75 O.S. § 322(1)(a-f). On appeal from the district court's review, the appellate courts apply the same standards of review to the administrative record. 75 O.S. § 322(1); City of Tulsa, 1998 OK 92, ¶ 12, 967 P.2d at 1219.

¶ 4 This case began when the OHCA's Surveillance, Utilization and Review System (SURS) conducted an unannounced audit of payments made to Choices Institute in March 2007. SURS audited claims and payments made to Choices from August 1, 2005 to October 31, 2006. During the audit time period, Choices had 12,232 claims. In the course of the audit, SURS initially found Choices had a claims error rate of 45.4% for the 136 claims it reviewed. The OHCA then extrapolated that error rate over the entire number of claims paid during the audit period and determined Choices had been overpaid in Medicaid payments, necessitating a refund from Choices in the amount of $174,911.

¶ 5 Over the course of the next eleven months, Choices Institute requested reconsideration of the error determinations, the error rate and the corresponding overpayment determination. Choices was successful to a great extent, because after submitting considerable additional documentation, OHCA revised the error rate several times. By April 2008, OHCA had reduced Choices error rate to 25.2%, with a corresponding overpayment determination of $84,629.

¶ 6 Choices timely appealed the SURS decision to the Medical Advisory Committee (MAC) in April 2008. Although Choices representatives and counsel were available on the day the hearing was held (September 18, 2008), Choices personnel were not permitted to attend the MAC hearing. One reason given for excluding Choices participation was an OHCA practice to avoid identifying the provider before the MAC. Choices also complained it was unable to present evidence, witnesses, or have its attorney argue on its behalf.
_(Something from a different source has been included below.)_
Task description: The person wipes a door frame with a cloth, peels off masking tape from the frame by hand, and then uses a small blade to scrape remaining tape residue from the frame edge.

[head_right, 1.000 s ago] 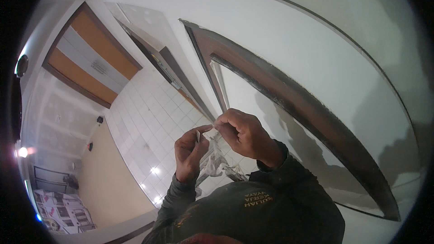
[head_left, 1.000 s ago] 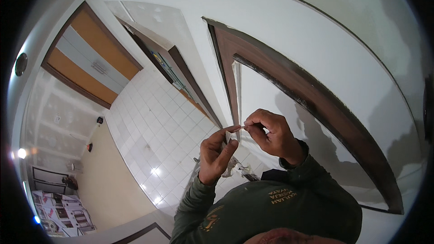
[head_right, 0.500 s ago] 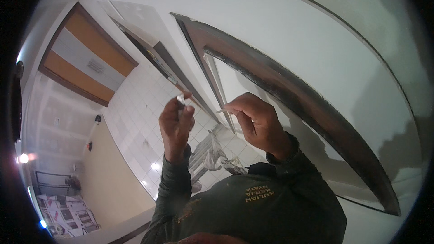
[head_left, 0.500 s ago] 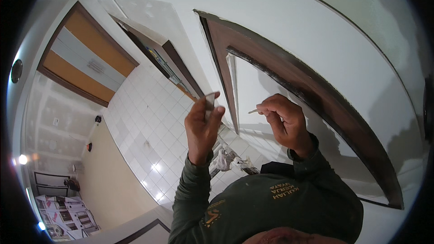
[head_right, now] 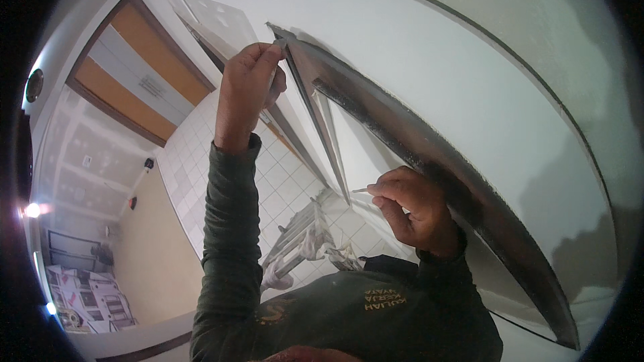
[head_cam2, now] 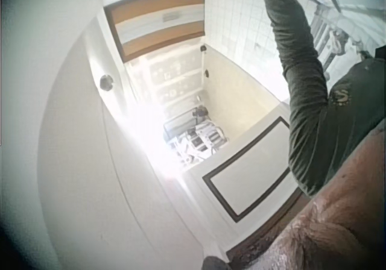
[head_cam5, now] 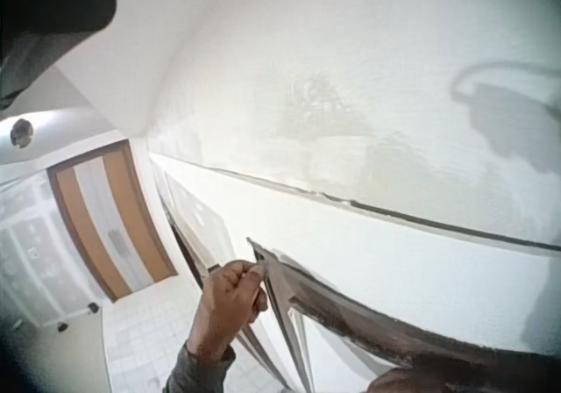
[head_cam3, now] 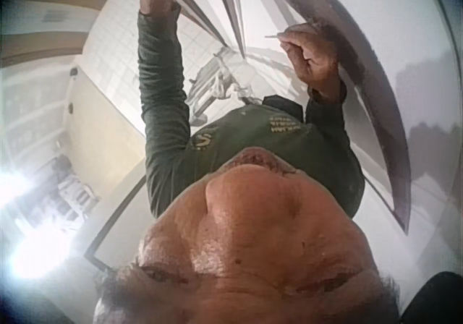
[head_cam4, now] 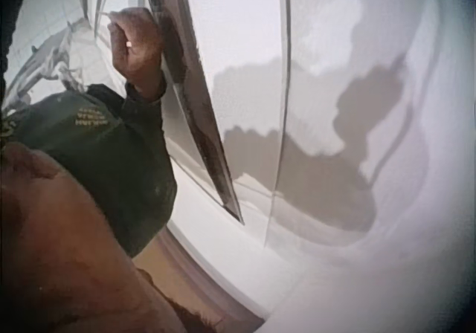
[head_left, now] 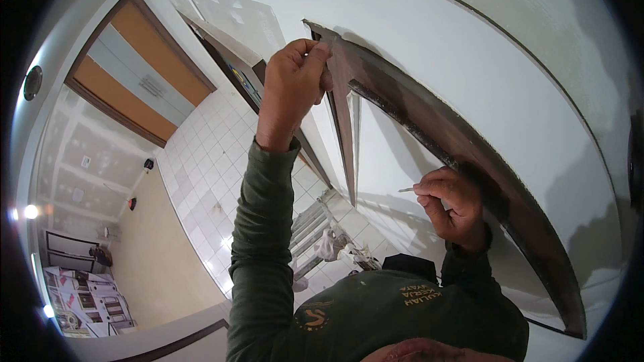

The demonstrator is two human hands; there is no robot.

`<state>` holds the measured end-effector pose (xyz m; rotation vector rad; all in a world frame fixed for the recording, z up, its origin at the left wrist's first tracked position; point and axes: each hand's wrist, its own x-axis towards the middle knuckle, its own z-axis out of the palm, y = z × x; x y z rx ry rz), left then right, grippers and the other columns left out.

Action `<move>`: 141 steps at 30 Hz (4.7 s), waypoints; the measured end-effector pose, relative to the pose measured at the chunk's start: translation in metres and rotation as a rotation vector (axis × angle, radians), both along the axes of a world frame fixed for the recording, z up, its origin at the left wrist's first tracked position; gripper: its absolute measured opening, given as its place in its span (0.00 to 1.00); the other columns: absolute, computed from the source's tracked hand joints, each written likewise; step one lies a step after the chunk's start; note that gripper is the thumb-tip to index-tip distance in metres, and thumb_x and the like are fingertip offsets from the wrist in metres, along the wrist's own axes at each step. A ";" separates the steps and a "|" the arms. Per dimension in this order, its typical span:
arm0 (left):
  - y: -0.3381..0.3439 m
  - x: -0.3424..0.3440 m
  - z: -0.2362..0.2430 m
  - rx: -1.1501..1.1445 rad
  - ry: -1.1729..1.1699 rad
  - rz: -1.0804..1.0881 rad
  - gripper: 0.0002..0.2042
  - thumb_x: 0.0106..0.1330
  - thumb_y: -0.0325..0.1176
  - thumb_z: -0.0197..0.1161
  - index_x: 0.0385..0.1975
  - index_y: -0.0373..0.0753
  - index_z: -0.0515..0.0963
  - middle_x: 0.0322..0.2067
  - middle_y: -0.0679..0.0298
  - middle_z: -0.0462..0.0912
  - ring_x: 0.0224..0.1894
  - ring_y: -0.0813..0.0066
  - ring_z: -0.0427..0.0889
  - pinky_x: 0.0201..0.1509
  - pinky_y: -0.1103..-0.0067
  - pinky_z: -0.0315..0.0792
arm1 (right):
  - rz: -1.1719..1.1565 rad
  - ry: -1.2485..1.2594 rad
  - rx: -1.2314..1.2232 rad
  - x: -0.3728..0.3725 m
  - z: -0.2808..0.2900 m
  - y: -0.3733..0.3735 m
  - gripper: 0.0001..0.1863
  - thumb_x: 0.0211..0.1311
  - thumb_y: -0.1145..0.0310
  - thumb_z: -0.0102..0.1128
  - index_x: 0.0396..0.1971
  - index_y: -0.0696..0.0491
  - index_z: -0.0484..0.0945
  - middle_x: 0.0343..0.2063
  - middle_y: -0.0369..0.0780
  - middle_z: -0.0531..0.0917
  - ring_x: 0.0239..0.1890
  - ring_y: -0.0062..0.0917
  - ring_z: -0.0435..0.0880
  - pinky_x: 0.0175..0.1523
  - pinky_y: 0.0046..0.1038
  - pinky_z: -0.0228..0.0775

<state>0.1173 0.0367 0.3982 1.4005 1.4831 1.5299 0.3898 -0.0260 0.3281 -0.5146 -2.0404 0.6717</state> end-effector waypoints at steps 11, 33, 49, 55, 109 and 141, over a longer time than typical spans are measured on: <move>0.009 -0.014 0.022 -0.173 -0.024 -0.164 0.14 0.70 0.35 0.51 0.35 0.30 0.78 0.16 0.59 0.79 0.13 0.75 0.77 0.17 0.82 0.72 | 0.048 0.005 -0.010 0.001 -0.003 0.004 0.10 0.54 0.85 0.62 0.36 0.59 0.80 0.29 0.45 0.81 0.29 0.30 0.82 0.32 0.28 0.75; 0.013 -0.014 0.027 -0.247 -0.007 -0.212 0.15 0.69 0.37 0.52 0.35 0.29 0.78 0.16 0.57 0.79 0.12 0.73 0.77 0.14 0.81 0.71 | 0.114 0.019 0.006 0.005 -0.011 0.007 0.12 0.53 0.84 0.65 0.38 0.58 0.79 0.32 0.46 0.81 0.32 0.33 0.84 0.34 0.28 0.77; 0.011 -0.020 0.028 -0.286 -0.016 -0.194 0.15 0.67 0.37 0.54 0.35 0.29 0.78 0.14 0.57 0.78 0.10 0.73 0.75 0.12 0.83 0.67 | 0.130 0.020 0.033 0.004 -0.014 0.009 0.13 0.53 0.84 0.64 0.39 0.58 0.78 0.32 0.47 0.81 0.33 0.33 0.83 0.35 0.29 0.77; 0.012 -0.020 0.026 -0.289 -0.049 -0.195 0.15 0.67 0.38 0.55 0.36 0.29 0.79 0.14 0.59 0.77 0.10 0.74 0.75 0.12 0.83 0.68 | 0.133 0.023 0.037 0.005 -0.015 0.008 0.13 0.53 0.84 0.63 0.40 0.58 0.78 0.32 0.47 0.81 0.33 0.33 0.83 0.35 0.29 0.77; 0.031 -0.032 -0.010 -0.146 -0.265 -0.440 0.14 0.72 0.40 0.52 0.38 0.34 0.76 0.12 0.64 0.73 0.08 0.79 0.68 0.11 0.83 0.61 | 0.074 0.061 0.030 -0.002 -0.012 0.007 0.13 0.48 0.89 0.59 0.34 0.57 0.78 0.29 0.44 0.81 0.27 0.30 0.81 0.32 0.28 0.73; 0.037 -0.036 -0.013 -0.158 -0.182 -0.447 0.14 0.72 0.41 0.51 0.36 0.35 0.77 0.10 0.68 0.69 0.08 0.81 0.62 0.12 0.84 0.57 | 0.106 0.044 0.049 0.001 -0.015 0.009 0.13 0.48 0.88 0.61 0.35 0.58 0.78 0.29 0.45 0.80 0.27 0.31 0.81 0.32 0.28 0.75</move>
¶ 7 The State Medicaid Director issued the MAC decision by letter on March 31, 2009. The Medicaid Director outlined seven specific issues that were addressed in the MAC appeal including: a) billed services for a behavioral health specialist whose qualifications were insufficient at the time services were rendered; b) failure to have a guardian's signature on the mental health service plan of a minor; c) failure to document the medical record for billed services; d) staff/patient ratio for psychological rehabilitation services exceeded the minimum staffing ratio required for the number of patients billed; e) group counseling sessions exceeded the maximum number permitted in the counseling group; f) claims included multiple billing entries with overlapping time entries for the same patient; and g) service providers failed to adequately document signature and credentials for services in patient records. The Medicaid director found the first issue, objecting to the qualifications of the behavioral health specialist should be removed, which reduced the error rate to 18% and reduced the corresponding overpayment to $53,666.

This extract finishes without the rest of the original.